Ils répondirent : « Il faut croire que tu ne sors jamais de chez toi pour ne pas avoir appris que dans cette île se tient un ours, un terrible malfaiteur ; il tue les gens et les bêtes et sa tête est mise à prix. Chaque nuit, nous surveillons ici, à Aski, notre bétail enfermé dans des enclos.
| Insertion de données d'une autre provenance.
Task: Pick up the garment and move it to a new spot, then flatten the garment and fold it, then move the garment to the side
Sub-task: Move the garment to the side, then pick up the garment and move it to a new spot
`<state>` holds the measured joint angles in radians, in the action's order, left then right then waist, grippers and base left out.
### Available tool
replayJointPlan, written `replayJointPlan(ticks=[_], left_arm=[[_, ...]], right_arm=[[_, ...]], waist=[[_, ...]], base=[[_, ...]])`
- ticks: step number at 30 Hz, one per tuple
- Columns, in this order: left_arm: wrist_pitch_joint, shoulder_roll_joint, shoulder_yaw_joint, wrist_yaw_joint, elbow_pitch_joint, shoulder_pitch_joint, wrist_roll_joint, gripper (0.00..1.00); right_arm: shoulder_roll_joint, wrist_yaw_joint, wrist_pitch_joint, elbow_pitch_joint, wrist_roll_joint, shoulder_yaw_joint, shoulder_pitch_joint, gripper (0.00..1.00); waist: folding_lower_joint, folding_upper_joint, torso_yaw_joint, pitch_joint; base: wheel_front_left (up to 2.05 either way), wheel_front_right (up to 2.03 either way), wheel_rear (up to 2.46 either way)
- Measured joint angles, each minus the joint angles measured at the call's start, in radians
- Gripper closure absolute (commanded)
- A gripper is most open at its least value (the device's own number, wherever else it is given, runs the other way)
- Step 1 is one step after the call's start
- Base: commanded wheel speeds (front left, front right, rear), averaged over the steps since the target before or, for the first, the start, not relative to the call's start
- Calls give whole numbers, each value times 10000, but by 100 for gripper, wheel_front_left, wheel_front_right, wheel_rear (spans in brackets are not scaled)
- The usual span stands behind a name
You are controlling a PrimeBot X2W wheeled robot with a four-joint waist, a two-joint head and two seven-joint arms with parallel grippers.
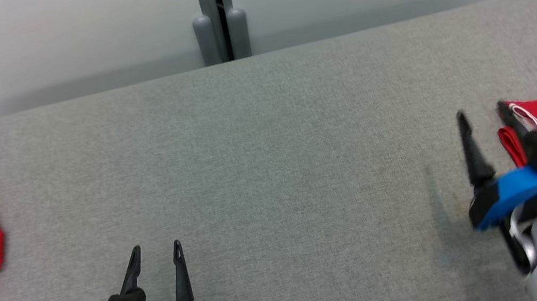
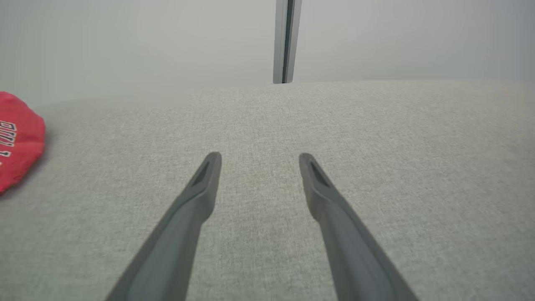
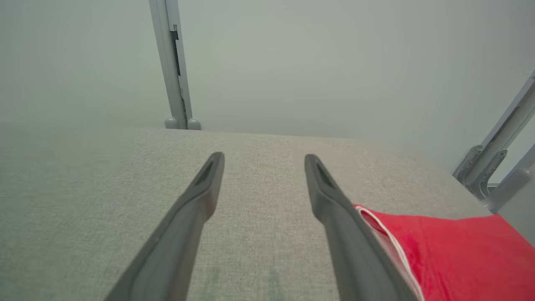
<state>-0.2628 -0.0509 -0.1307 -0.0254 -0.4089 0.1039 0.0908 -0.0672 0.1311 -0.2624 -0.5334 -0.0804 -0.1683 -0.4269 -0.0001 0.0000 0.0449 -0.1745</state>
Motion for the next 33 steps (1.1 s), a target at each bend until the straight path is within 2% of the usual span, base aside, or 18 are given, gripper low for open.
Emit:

Mais pourquoi te promènes-tu en armes pendant la nuit ? »

Egil dit : « Moi aussi, j’ai peur de l’ours, et peu de gens, je pense, sortent maintenant sans être armés. L’ours m’a longtemps harcelé cette nuit. Tenez, voilà qu’on l’aperçoit ; il est là, dans la saillie de la forêt. Est-ce que tout le monde dort dans la ferme ? »

Un des domestiques répondit que Bergönund et Frodi devaient encore être en train de boire. « Ils font cela des nuits entières. ».

« Alors dites-leur, » reprit Egil, « où est l’ours ; moi, je m’empresse de rentrer chez moi. »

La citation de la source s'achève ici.